_Task objective:_ Each entry below should be printed exactly, with every image left out.

(Extracted data entries)
[Start of Attachment]

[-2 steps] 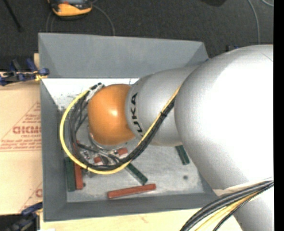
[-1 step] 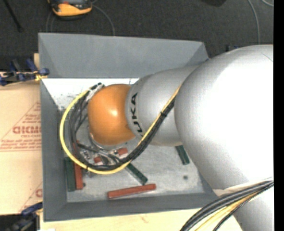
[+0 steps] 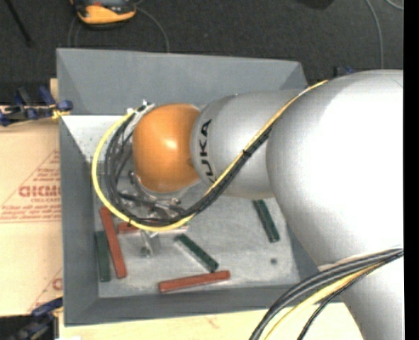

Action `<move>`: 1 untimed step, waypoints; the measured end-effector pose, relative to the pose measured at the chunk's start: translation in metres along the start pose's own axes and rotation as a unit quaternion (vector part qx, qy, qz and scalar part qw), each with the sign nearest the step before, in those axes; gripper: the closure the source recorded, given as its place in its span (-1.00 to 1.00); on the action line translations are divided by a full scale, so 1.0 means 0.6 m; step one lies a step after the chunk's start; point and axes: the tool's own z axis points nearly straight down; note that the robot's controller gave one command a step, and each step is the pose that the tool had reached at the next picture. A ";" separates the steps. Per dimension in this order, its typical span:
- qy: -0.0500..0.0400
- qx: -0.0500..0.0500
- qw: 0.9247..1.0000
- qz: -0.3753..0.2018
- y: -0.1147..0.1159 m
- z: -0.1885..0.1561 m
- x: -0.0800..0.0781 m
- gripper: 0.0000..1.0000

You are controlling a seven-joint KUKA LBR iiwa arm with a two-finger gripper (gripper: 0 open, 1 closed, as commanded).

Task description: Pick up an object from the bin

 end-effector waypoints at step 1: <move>0.000 -0.001 1.000 -0.002 -0.002 0.000 -0.002 1.00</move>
Offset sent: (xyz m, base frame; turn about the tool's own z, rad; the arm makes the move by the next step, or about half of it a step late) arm 0.0000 0.0000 0.0000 0.0000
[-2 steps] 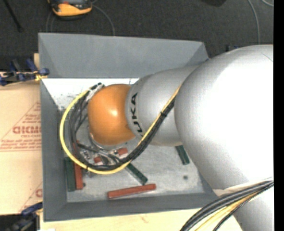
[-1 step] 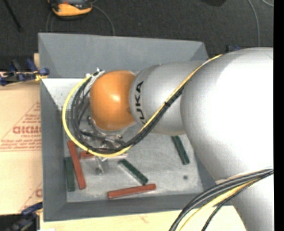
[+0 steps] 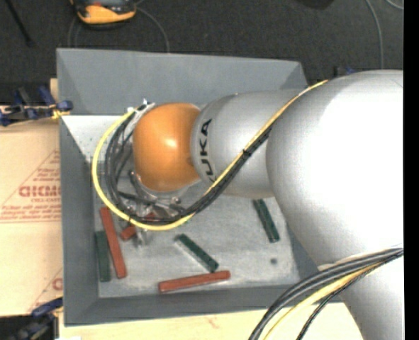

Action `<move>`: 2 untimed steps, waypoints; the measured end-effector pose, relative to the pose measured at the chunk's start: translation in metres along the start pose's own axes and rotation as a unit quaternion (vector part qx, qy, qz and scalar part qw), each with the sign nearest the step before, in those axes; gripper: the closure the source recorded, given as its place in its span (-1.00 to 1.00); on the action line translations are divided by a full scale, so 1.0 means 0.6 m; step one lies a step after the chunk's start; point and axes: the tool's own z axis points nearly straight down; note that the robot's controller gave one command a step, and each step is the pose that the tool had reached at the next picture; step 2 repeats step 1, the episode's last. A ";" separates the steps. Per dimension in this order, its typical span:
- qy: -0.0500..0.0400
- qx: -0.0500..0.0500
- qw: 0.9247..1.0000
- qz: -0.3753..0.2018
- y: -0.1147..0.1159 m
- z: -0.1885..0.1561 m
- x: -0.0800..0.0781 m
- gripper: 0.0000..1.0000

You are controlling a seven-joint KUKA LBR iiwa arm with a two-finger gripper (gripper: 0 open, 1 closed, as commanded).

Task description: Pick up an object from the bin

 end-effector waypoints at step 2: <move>0.000 0.000 1.000 0.000 0.000 0.000 0.000 1.00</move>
Offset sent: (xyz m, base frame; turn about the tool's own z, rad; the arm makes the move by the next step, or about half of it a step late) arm 0.0191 -0.0229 0.0440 0.0021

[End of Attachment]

_Your solution:_
[-2 steps] 
[-1 step] 
[+0 steps] 

Action `<move>`: 1 untimed step, waypoints; the measured end-effector pose, relative to the pose measured at the chunk's start: translation in metres along the start pose's own axes and rotation as a unit quaternion (vector part qx, qy, qz and scalar part qw), each with the sign nearest the step before, in those axes; gripper: the closure the source recorded, given as its place in its span (-1.00 to 1.00); on the action line translations are divided by a full scale, so 1.0 means 0.6 m; step one lies a step after the chunk's start; point and axes: the tool's own z axis points nearly straight down; note that the robot's controller gave one command a step, and each step is the pose that the tool had reached at the next picture. A ";" separates the steps. Per dimension in this order, its typical span:
- qy: -0.0500..0.0400
- qx: -0.0500..0.0500
- qw: 0.9247..1.0000
- qz: -0.3753..0.2018
- y: -0.1147..0.1159 m
- z: -0.1885..0.1561 m
- x: -0.0800..0.0781 m
- gripper: 0.0000..1.0000

You are controlling a seven-joint KUKA LBR iiwa arm with a two-finger gripper (gripper: 0 open, 1 closed, as commanded).

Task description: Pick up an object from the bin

 end-effector waypoints at step 1: <move>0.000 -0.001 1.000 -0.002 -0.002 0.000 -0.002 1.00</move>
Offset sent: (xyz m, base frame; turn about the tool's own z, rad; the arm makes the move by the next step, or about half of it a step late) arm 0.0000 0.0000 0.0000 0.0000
[-2 steps] 
[-1 step] 
[+0 steps] 

Action `<move>`: 2 untimed steps, waypoints; the measured end-effector pose, relative to the pose measured at the chunk's start: translation in metres along the start pose's own axes and rotation as a unit quaternion (vector part qx, qy, qz and scalar part qw), each with the sign nearest the step before, in those axes; gripper: the closure the source recorded, given as its place in its span (-1.00 to 1.00); on the action line translations are divided by a full scale, so 1.0 means 0.6 m; step one lies a step after the chunk's start; point and axes: the tool's own z axis points nearly straight down; note that the robot's controller gave one command a step, and each step is the pose that the tool had reached at the next picture; step 2 repeats step 1, the episode's last. A ";" separates the steps. Per dimension in this order, its typical span:
- qy: -0.0500..0.0400
- qx: -0.0500..0.0500
- qw: 0.9247..1.0000
- qz: -0.3753..0.2018
- y: -0.1147..0.1159 m
- z: -0.1885..0.1561 m
- x: -0.0800..0.0781 m
- gripper: 0.0000..1.0000

You are controlling a seven-joint KUKA LBR iiwa arm with a two-finger gripper (gripper: 0 open, 1 closed, as commanded).

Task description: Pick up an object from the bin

 end-effector waypoints at step 2: <move>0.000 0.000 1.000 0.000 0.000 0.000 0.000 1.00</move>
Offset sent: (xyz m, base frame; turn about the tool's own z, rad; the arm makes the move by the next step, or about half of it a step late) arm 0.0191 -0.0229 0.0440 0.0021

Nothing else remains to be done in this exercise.